02 Temmuz 2018 Pazartesi

Aziz şehitlerimizin yadigârısınız

HABER: İLKER BAŞÖZ TOBB İstanbul Kadın Girişimciler Kurulu, şehit aileleri için İTO Cemile Sultan Korusu Tesisleri’nde bir organizasyon düzenledi. İstanbul Ticaret Odası Yönetim Kurulu Üyesi Levent Taş, İstanbul Valisi Vasip Şahin’in eşi Şeyma Şahin, TOBB İstanbul Kadın Girişimciler Kurulu (İKGK) Başkanı ve İTO Meclis Üyesi Hatice Güner Kal ve İKGK İcra Komitesi üyeleri şehit aileleri ile bir araya geldi. HİZMETLERİMİZİ ARTIRACAĞIZ Toplantıda konuşan İTO Yönetim Kurulu Üyesi Levent Taş, Oda olarak ülkemizin kıymetli değerlerini kucaklayacak hizmet ve faaliyetleri yeni dönemde daha da arttıracaklarını belirtti. Taş, şöyle devam etti: “Ülkemiz, gerek komşu coğrafyamızda yaşanan çalkantılar, gerekse yurtiçi yoğun gündemden dolayı son zamanlarda oldukça hareketli günlerden geçiyor. Bu sıcak gündem siyasi olduğu gibi sosyal ve ekonomik alanda da hayatlarımızı günden güne etkiliyor. Şundan eminiz ki; ekonomik, sosyal ve siyasi gündemler ne olursa olsun, asıl olan yurdumuzu savunmak, birlik ve bütünlüğümüzü muhafaza etmek için canlarını ortaya koyan evlatlarımızdır.
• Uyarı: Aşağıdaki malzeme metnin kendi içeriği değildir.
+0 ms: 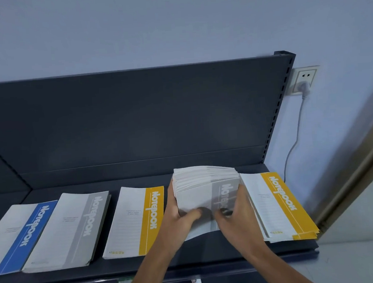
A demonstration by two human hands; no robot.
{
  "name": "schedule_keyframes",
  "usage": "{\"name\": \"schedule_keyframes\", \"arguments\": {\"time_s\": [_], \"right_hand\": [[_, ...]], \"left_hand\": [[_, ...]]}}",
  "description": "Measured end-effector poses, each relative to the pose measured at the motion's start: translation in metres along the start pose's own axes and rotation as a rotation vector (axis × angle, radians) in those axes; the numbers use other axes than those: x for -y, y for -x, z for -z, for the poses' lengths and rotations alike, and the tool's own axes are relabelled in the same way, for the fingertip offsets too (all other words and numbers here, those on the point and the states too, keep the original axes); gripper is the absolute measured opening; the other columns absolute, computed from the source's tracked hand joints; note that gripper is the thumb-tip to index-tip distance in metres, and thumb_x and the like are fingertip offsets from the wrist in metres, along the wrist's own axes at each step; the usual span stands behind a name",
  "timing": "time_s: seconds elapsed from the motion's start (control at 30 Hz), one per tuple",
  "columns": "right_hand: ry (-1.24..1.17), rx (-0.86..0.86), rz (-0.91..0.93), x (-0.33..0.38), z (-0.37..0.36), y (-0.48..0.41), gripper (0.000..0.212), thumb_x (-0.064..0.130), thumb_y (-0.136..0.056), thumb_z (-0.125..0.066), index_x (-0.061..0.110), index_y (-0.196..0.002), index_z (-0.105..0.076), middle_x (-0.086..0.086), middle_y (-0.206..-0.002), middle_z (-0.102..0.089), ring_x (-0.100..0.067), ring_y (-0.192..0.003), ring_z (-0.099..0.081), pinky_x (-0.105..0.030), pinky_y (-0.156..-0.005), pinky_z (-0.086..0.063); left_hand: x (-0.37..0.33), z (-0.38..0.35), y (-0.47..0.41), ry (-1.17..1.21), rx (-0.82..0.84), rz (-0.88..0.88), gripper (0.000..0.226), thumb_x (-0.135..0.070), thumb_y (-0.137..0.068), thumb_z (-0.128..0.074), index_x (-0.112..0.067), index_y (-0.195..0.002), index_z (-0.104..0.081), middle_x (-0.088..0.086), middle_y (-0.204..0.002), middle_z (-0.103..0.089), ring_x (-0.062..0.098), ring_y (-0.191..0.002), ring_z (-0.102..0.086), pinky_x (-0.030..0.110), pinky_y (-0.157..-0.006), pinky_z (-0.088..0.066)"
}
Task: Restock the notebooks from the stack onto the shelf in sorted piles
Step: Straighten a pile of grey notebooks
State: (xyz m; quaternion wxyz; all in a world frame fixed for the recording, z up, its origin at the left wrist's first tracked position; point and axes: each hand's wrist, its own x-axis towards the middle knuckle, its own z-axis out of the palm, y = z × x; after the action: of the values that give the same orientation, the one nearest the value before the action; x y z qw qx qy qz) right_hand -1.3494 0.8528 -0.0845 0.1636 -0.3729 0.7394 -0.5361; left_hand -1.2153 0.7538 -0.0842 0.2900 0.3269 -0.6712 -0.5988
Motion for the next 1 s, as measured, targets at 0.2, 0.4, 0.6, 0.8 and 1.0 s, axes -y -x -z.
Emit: {"name": "schedule_keyframes", "arguments": {"time_s": [0.2,0.4,0.6,0.8,1.0], "right_hand": [[0.014,0.019,-0.011,-0.003,-0.002,0.003,0.060,0.012,-0.082,-0.075,0.044,-0.114,-0.036,0.026,-0.099,-0.062,0.007,-0.091,-0.062,-0.019,-0.064,-0.054],[0.027,-0.002,-0.024,-0.003,0.001,-0.003,0.063,0.006,-0.080,-0.070,0.042,-0.119,-0.035,0.024,-0.104,-0.057,0.008,-0.095,-0.057,-0.014,-0.062,-0.052],[0.046,0.026,0.000,-0.007,0.001,0.001,0.071,0.005,-0.084,-0.067,0.061,-0.111,-0.032,0.041,-0.107,-0.052,0.011,-0.098,-0.058,-0.014,-0.065,-0.055],[0.168,0.031,-0.022,-0.012,0.007,-0.006,0.049,0.018,-0.092,-0.064,0.052,-0.111,-0.035,0.029,-0.101,-0.060,0.008,-0.088,-0.060,-0.011,-0.059,-0.047],[0.189,0.196,-0.324,-0.015,0.018,-0.044,0.023,0.022,-0.079,-0.070,0.029,-0.100,-0.064,0.013,-0.088,-0.071,-0.005,-0.078,-0.068,-0.019,-0.055,-0.052]], "left_hand": [[0.001,0.000,0.000,0.005,0.006,0.012,0.082,-0.040,-0.075,-0.074,-0.040,-0.147,-0.034,-0.027,-0.124,-0.061,-0.006,-0.116,-0.056,0.016,-0.089,-0.050],[0.001,-0.006,-0.010,0.064,0.009,-0.024,0.065,-0.020,-0.087,-0.069,-0.035,-0.144,-0.041,-0.019,-0.124,-0.065,-0.001,-0.116,-0.060,0.012,-0.087,-0.052],[0.014,0.000,-0.006,-0.045,-0.028,0.016,0.065,-0.045,-0.082,-0.070,-0.047,-0.139,-0.039,-0.027,-0.124,-0.060,-0.005,-0.115,-0.057,0.019,-0.087,-0.052],[0.028,-0.002,-0.011,-0.361,-0.173,-0.070,0.039,-0.048,-0.094,-0.065,-0.039,-0.126,-0.045,-0.021,-0.119,-0.055,-0.002,-0.109,-0.056,0.016,-0.082,-0.048],[0.027,-0.008,-0.037,-0.595,-0.227,0.167,0.040,-0.063,-0.084,-0.069,-0.028,-0.098,-0.057,-0.012,-0.096,-0.064,0.004,-0.084,-0.061,0.021,-0.064,-0.051]]}}
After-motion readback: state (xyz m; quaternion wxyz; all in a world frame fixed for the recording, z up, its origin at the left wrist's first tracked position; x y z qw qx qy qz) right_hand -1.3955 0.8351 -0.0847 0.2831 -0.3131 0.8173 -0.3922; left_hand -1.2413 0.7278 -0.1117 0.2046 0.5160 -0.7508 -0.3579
Sizler, bugün dünyada pek az kişinin nail olabildiği şehitlik mertebesine ulaşmış evlatlarımızın aileleri olduğunuz kadar her Türk vatandaşının da ailesi olmuş durumdasınız.” Şehit ailelerine “Sizler aziz şehitlerimizin yadigârısınız” diye seslenen TOBB İstanbul Kadın Girişimciler Kurulu (İKGK) Başkanı Hatice Güner Kal ise “Vatanımızın bölünmez bütünlüğünü muhafaza etmek için en değerli varlıklarınızı, sevdiklerini feda ettiniz. Bizler bugün burada sizleri ağırlamaktan onur duyuyoruz” şeklinde konuştu. Konuşmasında şehadetin milletimiz için tarifi mümkün olamayacak derecede kıymetli bir makam olduğunu vurgulayan İstanbul Valisi Vasip Şahin’in eşi Şeyma Şahin de “Bugün şehit eşi, evladı, anası, babası olmak herkese nasip olmaz. İnancımız budur ki, bu makam Yaradan’ın sizlere bahşettiği bir lütuftur” dedi.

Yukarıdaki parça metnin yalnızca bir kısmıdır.